Deadlines in Agile
Deadlines in Agile
Imagine your company taking on a new project. It could be for a client or it could be an internal project – it does not matter. Along with every new project, there should and will be high expectations and lofty goals – and yes, a release date has been set.
"When” it will be done could come from many sources. It could be by some sort of estimation of all the work that needs to be done or it could be a wish or a guess – it could even be external factors deciding this date. Even if it’s internal project, somebody, usually the part of the organization impacted by the project, wants some way of knowing when the project will have this expected impact.
Deadlines are a reality. The question is: how do we deal with deadlines in agile?

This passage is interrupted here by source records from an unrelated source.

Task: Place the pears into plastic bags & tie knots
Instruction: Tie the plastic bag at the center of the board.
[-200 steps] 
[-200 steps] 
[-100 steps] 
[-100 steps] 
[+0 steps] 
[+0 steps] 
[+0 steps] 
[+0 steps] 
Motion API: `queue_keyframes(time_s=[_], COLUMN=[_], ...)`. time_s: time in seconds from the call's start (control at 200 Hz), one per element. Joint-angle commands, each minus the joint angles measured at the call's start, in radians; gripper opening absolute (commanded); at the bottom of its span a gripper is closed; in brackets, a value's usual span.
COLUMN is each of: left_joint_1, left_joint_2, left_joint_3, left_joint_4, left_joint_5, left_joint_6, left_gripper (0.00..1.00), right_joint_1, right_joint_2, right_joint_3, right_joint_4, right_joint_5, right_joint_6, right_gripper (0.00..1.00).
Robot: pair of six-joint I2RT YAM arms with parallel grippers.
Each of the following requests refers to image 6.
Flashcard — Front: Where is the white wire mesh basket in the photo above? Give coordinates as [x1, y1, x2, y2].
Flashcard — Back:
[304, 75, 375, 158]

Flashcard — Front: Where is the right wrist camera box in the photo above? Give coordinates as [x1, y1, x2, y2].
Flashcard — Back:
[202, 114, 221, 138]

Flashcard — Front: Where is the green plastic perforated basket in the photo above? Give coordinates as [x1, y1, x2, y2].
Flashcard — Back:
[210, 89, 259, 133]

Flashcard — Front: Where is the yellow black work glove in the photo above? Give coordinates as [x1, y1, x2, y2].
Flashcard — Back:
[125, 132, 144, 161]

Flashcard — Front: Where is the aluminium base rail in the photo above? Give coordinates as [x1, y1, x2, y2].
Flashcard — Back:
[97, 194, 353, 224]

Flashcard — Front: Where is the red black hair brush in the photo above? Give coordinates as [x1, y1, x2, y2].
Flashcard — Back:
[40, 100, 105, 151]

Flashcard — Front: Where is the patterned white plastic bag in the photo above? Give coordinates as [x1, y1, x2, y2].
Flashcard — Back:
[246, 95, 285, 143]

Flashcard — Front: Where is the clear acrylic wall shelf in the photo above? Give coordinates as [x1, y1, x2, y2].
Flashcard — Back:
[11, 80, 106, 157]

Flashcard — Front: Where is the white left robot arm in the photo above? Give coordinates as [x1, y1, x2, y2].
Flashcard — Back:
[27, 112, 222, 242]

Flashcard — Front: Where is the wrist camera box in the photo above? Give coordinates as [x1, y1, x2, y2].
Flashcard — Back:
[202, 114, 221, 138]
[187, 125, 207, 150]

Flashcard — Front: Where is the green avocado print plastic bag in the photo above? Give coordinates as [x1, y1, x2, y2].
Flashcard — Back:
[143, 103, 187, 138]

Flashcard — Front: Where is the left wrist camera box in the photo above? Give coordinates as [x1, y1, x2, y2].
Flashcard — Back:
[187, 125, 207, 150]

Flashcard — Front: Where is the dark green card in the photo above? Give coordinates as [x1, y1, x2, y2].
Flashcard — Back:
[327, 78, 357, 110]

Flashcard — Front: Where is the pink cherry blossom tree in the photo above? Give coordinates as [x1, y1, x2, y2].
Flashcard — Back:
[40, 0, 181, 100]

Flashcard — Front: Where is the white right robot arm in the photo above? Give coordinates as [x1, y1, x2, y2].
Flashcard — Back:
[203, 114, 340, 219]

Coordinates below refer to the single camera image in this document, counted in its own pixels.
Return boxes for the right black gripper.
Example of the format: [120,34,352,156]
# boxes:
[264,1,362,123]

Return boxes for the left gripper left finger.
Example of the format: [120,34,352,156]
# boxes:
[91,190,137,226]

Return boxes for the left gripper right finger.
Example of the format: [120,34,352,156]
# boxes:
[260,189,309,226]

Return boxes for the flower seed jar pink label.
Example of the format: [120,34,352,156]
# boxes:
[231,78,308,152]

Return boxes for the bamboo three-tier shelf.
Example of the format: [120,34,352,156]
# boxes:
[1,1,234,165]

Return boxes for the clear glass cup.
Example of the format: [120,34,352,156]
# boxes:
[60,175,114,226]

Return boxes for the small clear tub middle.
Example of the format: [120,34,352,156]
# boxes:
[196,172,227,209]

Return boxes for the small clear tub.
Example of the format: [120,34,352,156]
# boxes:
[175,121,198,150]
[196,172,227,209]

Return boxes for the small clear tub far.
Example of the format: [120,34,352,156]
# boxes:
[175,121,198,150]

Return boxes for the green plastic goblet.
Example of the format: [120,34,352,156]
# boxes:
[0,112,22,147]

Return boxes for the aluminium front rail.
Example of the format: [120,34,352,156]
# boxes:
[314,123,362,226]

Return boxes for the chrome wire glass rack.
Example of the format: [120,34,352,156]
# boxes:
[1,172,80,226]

Agile Principle: Sustainable Pace
One of the principles from the Agile Manifesto tells us: “Agile processes promote sustainable development. The sponsors, developers, and users should be able to maintain a constant pace indefinitely.”
Sustainable pace and deadlines? Traditional thinking usually leads to a lot of overtime when the project end is coming. This is when the project realizes that all those features that the project has committed to aren’t going to be finished by the set date.
To meet the deadline, overtime is used and that has all kinds of negative impact in the long run. You might increase productivity in the very short term, but the productivity lost after the deadline has been met is a great cost.
One hundred fifty years of research proves that shorter work hours raise productivity and profits, and overtime destroys them.
Short Iterations and Working Software
So, without overtime, how do we implement all those features that at project start were viewed as essential? The answer is that we in agile view essential features as something that is always changing based on feedback when iterating over that list of features.
There is just no way that anyone can know all the essential features up front. Short iterations and having working software as your primary measure of progress assures that when the deadline arrives, you are guaranteed to deliver a working product that is likely to contain features that are actually wanted by your customers.
A Shift in Mindset: Reduced Risk and Higher Precision
In a traditional approach, you are managing against the full set of requirements set out at the beginning of the project. You measure success against how many of these requirements are implemented.
Also, since testing the implemented features is a separate phase which usually doesn’t get the necessary prioritization, you might end up with a lot of features that actually don’t work properly. Not only might the features not work, but since no end user really has been involved in testing the features, you also might end up with features the users don’t want or need.
Instead of risking software that does not work and functionality not wanted or needed, you should change to an iterative approach, where for each iteration, you try to get as much feedback as possible about the new features and changes in features done since last time you got feedback.
There is just no way you can think up, upfront, exactly what your end users want and need. You can have a basic idea and work from that, but you need to have a short feedback loop to work on feedback from your users.
Based on the feedback you get, you can inspect and adapt. Maybe you need to go in a completely different direction or maybe you are on track and just need some minor adjustments.
Using a traditional approach, you might not know until your project is done; with an agile approach, you should know very early with plenty of time to make changes.
Building a product that customers don’t want probably wasn’t part of that lofty goal set at the start of the project. You are essentially shifting from “building all these features by the deadline” to instead trying to “build the best possible product by the deadline.”
What If All Features Are Needed?
Sometimes, for regulatory requirements as an example, you can’t just say you have finished the most important features and that’s that. Another important advantage by having short iterations is that you will catch early warning signs that development will progress more slowly than needed for the deadline to be met.
By catching this early, there will most likely still be time to do something about it, like putting additional teams on the development. If you catch these early warning signs, the general rule about putting more people on the problem and how it will only slow you down won’t ring true.
Doing something about the problem when there is still time to do so is one of the great strengths of a short iteration-based approach.
Manage Deadlines with Change in Mind
To a large extent, deadlines are inevitable. Even if a hard deadline hasn’t been set, there usually are expectations of a release date – either internally from management or the ones being impacted by the project, or externally from customers or other stakeholders.
Still, agile promotes a sustainable pace. Short iterations, feedback and a product that works at all stages is the answer. To some, it’s very comforting to manage the development work by looking at all the upfront requirements and managing against those.
This is, of course, a false sense of security – requirements will change while doing the work. We are much better of embracing change and managing deadlines with change in mind.